Genetic Mutation and Peroxisomal Dysfunction
Mitchell Syndrome results from a specific genetic mutation on the ACOX1 gene found in the individual's DNA. This mutation is not typically inherited from parents but rather occurs spontaneously during the embryonic stage of a child's development. The mutation disrupts the normal functioning of peroxisomes, which are small structures within our cells responsible for breaking down fatty acids into energy and essential materials for cell function.
In individuals with Mitchell Syndrome, the ACOX1 mutation causes peroxisomes to metabolise these fatty acids too quickly, leading to an excessive production of hydrogen peroxide as a by-product. While cells can usually eliminate hydrogen peroxide, individuals with Mitchell Syndrome face difficulties in this process. Accumulation of hydrogen peroxide within the cells becomes toxic, gradually damaging and destroying the cells affected by the syndrome.

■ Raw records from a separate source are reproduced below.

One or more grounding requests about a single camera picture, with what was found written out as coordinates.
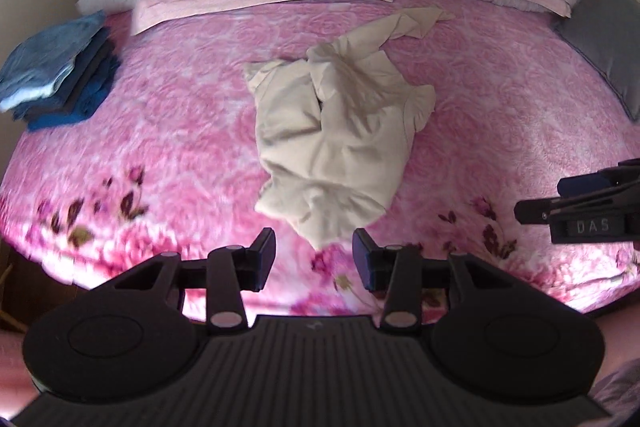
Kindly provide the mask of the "cream white garment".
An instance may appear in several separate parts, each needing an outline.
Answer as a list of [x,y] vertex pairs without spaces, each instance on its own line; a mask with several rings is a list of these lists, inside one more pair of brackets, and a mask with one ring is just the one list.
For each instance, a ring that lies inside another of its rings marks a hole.
[[423,39],[450,17],[436,6],[404,9],[312,46],[300,60],[245,64],[269,174],[256,211],[288,222],[314,249],[383,217],[436,93],[408,83],[382,46]]

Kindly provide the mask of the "stack of folded blue clothes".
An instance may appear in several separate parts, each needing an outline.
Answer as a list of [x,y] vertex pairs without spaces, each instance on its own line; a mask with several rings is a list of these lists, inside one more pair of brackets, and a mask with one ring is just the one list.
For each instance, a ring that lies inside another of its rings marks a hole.
[[78,124],[111,93],[119,65],[103,12],[50,26],[1,67],[1,110],[30,132]]

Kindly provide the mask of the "blue grey square cushion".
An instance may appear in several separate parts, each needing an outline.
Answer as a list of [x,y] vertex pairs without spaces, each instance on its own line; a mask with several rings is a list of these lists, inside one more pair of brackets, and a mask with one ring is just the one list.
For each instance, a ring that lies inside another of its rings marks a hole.
[[617,96],[628,118],[639,121],[638,0],[579,0],[554,32],[577,51]]

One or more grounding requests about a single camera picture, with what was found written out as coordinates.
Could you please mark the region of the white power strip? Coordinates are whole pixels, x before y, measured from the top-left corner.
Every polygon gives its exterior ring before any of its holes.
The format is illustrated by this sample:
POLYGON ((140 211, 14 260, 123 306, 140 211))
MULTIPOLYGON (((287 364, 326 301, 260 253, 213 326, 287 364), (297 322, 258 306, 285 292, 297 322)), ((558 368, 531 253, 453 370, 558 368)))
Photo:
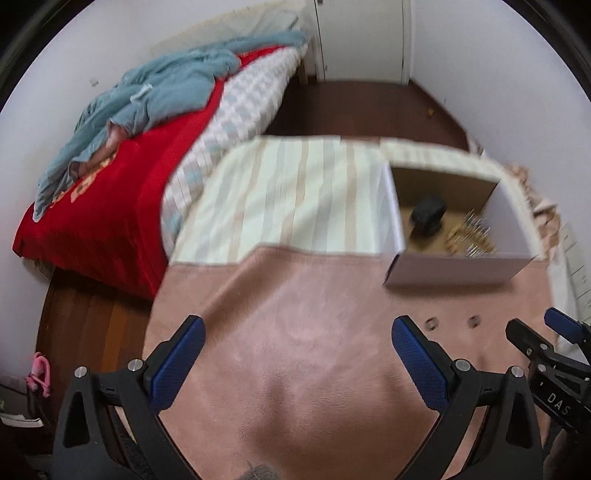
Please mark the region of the white power strip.
POLYGON ((561 245, 567 264, 572 292, 577 305, 578 320, 590 324, 590 274, 587 272, 585 257, 578 245, 576 235, 569 223, 561 231, 561 245))

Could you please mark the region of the red bed blanket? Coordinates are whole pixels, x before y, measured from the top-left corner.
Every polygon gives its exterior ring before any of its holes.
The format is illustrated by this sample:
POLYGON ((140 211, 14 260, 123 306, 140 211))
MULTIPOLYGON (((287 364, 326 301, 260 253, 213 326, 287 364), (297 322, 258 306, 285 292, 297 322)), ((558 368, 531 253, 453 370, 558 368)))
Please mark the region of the red bed blanket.
MULTIPOLYGON (((238 72, 280 48, 240 55, 238 72)), ((202 110, 123 141, 113 156, 60 194, 40 221, 25 212, 13 252, 153 299, 169 259, 160 232, 164 189, 217 111, 226 81, 216 82, 202 110)))

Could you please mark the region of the white headboard pillow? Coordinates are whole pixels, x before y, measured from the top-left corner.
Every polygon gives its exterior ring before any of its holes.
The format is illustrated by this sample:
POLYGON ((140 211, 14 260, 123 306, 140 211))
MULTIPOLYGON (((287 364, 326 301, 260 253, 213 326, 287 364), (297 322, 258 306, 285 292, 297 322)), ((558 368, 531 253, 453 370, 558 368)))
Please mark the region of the white headboard pillow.
POLYGON ((212 17, 150 47, 153 58, 242 37, 304 28, 304 1, 269 1, 212 17))

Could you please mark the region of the checkered white bed sheet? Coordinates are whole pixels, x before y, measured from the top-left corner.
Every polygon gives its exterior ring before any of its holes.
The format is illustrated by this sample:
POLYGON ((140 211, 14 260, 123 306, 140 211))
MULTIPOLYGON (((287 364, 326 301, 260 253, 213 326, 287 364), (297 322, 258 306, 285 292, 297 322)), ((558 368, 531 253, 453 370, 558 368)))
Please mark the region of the checkered white bed sheet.
POLYGON ((276 117, 290 79, 303 63, 307 47, 281 47, 249 63, 225 82, 221 104, 170 176, 160 208, 160 232, 166 256, 191 205, 225 152, 262 134, 276 117))

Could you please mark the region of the white cardboard box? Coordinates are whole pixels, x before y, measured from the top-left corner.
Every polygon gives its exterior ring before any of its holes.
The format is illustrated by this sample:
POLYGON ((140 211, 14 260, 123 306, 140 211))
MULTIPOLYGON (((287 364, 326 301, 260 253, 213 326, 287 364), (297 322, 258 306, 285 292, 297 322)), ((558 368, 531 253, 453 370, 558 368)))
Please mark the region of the white cardboard box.
POLYGON ((519 183, 493 161, 464 153, 391 161, 377 204, 388 287, 504 284, 543 254, 519 183), (447 212, 438 233, 417 237, 411 213, 429 195, 447 212))

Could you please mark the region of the black clip case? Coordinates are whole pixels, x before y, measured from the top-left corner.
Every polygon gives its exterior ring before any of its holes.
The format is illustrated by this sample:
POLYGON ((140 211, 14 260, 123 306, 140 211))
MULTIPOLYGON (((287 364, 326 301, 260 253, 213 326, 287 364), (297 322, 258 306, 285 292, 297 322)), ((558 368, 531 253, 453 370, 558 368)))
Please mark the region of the black clip case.
POLYGON ((447 212, 446 202, 438 195, 429 195, 421 200, 411 213, 412 234, 428 238, 442 228, 442 219, 447 212))

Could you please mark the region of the striped cream cloth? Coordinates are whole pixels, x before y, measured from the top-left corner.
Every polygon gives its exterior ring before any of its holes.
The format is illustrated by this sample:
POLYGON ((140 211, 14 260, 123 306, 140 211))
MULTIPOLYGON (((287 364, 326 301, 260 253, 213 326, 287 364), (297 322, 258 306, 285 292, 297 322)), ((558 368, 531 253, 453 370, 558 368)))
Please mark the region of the striped cream cloth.
POLYGON ((500 168, 451 147, 386 138, 259 137, 226 153, 193 201, 170 264, 238 264, 259 246, 379 255, 386 165, 497 181, 500 168))

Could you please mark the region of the checkered brown cloth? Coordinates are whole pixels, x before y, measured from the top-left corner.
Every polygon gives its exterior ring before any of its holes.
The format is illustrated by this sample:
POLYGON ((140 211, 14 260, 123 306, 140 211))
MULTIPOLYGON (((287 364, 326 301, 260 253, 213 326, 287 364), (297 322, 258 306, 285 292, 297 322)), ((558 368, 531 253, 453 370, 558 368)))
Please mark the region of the checkered brown cloth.
POLYGON ((525 166, 507 165, 505 170, 521 185, 541 239, 544 259, 552 260, 559 247, 562 227, 558 204, 536 191, 530 181, 530 170, 525 166))

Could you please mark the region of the pink table cloth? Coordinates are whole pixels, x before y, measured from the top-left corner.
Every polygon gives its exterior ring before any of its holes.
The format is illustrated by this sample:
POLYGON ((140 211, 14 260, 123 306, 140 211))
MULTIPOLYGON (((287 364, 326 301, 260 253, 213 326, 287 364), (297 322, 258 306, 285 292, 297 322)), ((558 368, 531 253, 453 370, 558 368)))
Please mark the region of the pink table cloth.
POLYGON ((162 422, 204 479, 266 464, 284 479, 393 479, 436 420, 394 351, 394 318, 418 325, 453 358, 484 371, 525 366, 505 336, 539 332, 551 305, 547 266, 497 287, 384 287, 376 257, 260 247, 230 266, 168 268, 145 350, 189 315, 206 342, 162 422))

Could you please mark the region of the blue-grey quilt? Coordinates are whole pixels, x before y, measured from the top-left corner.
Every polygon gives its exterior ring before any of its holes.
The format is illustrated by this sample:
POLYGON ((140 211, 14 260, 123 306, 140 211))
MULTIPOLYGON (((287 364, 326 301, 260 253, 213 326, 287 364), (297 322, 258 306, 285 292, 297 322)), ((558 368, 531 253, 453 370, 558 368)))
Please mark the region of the blue-grey quilt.
POLYGON ((297 30, 235 38, 164 54, 127 71, 87 105, 73 135, 41 175, 32 220, 40 221, 58 194, 75 182, 72 165, 88 162, 106 144, 111 128, 121 127, 133 137, 199 111, 207 105, 215 82, 238 72, 240 55, 273 46, 301 48, 307 41, 297 30))

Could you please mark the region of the white door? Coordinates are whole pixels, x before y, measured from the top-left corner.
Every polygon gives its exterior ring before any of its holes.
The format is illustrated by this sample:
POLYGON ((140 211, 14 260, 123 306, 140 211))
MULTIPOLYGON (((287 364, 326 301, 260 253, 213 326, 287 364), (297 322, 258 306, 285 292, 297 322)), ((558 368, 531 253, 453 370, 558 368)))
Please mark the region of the white door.
POLYGON ((318 77, 406 85, 412 51, 411 1, 315 1, 318 77))

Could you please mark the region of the pink object on floor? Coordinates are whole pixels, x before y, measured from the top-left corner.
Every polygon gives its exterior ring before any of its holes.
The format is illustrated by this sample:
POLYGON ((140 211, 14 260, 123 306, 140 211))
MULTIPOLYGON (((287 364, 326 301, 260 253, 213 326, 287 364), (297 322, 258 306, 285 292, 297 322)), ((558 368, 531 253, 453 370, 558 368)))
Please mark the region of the pink object on floor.
POLYGON ((31 392, 40 391, 44 398, 50 396, 51 370, 48 359, 40 352, 33 358, 31 371, 25 378, 27 388, 31 392))

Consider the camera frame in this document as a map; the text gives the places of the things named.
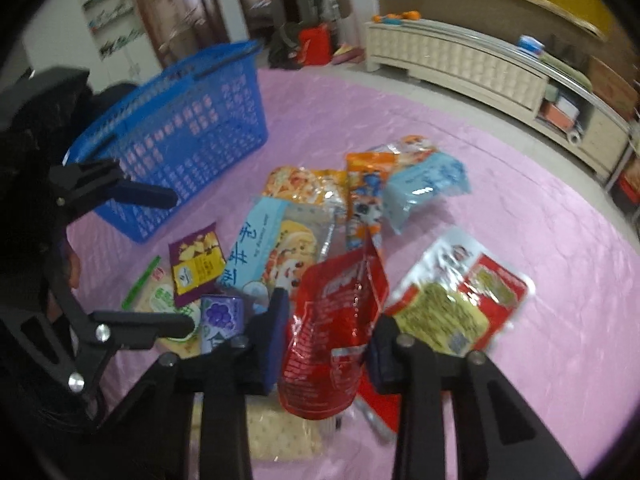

Impact on Schwann Cells and Nervous System
Mitchell Syndrome primarily affects a specific type of cell called Schwann cells, which play a crucial role in forming the protective myelin sheath around nerves. The myelin sheath facilitates the transmission of signals between the brain and the body. The build-up of hydrogen peroxide resulting from the ACOX1 mutation is particularly destructive to Schwann cells, leading to damage to the myelin sheathing and subsequent impairment of axons—the nerve fibres responsible for transmitting signals.
The damage to axons in individuals with Mitchell Syndrome manifests as mobility and balance problems, along with the gradual loss of gross and fine motor skills. Additionally, common symptoms may include hearing impairments, vision problems, skin issues, and, in some cases, cognitive decline as the disease progresses.
Variability in Presentation and Related Disorders
Mitchell Syndrome exhibits variations in its presentation among different individuals. The age of onset, type, and severity of symptoms can differ significantly, and the underlying reasons for this variability are not yet fully understood. It is worth noting that Mitchell Syndrome is related to other peroxisomal disorders, such as ACOX1 deficiency. While both conditions involve mutations on the ACOX1 gene, they are distinct diseases with their own unique symptoms and clinical presentations.
Current Treatments and Research
As of now, there is no specific cure for Mitchell Syndrome. However, there are potential treatment avenues that offer hope for individuals affected by the condition. Gene therapies show promise in addressing the underlying genetic mutation associated with Mitchell Syndrome, although these treatments are still in the developmental stages and not widely available.
Additionally, a potential treatment approach involves the use of an antioxidant called N-acetylcysteine amide (NACA), which may help mitigate the damaging effects of hydrogen peroxide on Schwann cells. However, it is important to note that NACA is an experimental medication, not yet tested for its efficacy in Mitchell Syndrome, and not currently accessible for individuals with the condition.